Financer la nouvelle révolution industrielle du bas-carbone

PRETORIA – Gérer le changement climatique et éradiquer la pauvreté mondiale sont les deux grands défis de notre époque. Les deux vont de pair : si nous échouons sur l’un des fronts, nous échouerons aussi sur l’autre. Par le biais d’une collaboration internationale et de politiques adéquates, nous pourrons réaliser ces objectifs en amorçant une nouvelle ère de croissance économique à faible émission de carbone tout en nous adaptant à un changement climatique déjà bien engagé.

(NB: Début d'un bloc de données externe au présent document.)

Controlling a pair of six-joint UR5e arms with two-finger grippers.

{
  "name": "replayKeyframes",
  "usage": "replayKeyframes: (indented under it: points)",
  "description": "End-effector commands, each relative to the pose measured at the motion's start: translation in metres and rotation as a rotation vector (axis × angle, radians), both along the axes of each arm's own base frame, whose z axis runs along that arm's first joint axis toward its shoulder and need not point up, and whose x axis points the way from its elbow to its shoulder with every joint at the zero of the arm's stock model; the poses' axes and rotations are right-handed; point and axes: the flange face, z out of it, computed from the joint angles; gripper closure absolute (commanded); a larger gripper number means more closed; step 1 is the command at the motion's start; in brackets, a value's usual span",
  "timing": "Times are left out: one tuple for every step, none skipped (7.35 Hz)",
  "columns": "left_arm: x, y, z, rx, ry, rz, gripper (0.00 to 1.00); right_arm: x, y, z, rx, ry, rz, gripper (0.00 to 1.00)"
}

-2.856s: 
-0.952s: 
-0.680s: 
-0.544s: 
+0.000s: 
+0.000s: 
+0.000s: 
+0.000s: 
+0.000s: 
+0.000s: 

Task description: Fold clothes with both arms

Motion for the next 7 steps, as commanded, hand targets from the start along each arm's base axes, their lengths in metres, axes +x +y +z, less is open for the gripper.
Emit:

Le soutien financier aux pays en développement jouera un rôle crucial dans toute action intégrée. Les nouvelles propositions avancées dans le rapport présenté cette semaine par le Groupe consultatif de haut niveau sur le financement de la       lutte contre les changements climatiques (AGF), mandaté par le secrétaire général des Nations unies en février dernier, permettront de faciliter un accord lors du prochain sommet sur le changement climatique qui se tiendra à la fin de l’année à Cancun, au Mexique.

Le rapport détaille des instruments politiques cohérents par lesquels, d’ici 2020, 100 milliards de dollars par an au moins pourraient être réunis, provenant à la fois de sources privées et publiques, pour financer une action internationale contre le changement climatique. Cet objectif est inscrit dans l’accord de Copenhague, auquel 140 pays ont à présent souscrit. Les mesures envisagées dans le rapport peuvent être revues à la hausse si l’objectif devient plus important.

Un changement climatique non géré transformerait à tel point la planète d’ici la fin du siècle que des centaines de millions de personnes seraient obligées de se déplacer, donnant probablement lieu à des conflits de grande ampleur. Les communautés et les pays pauvres, les moins responsables de cet état de fait, sont aussi les plus vulnérables. Les pays riches sont clairement dans l’obligation de fournir des ressources additionnelles.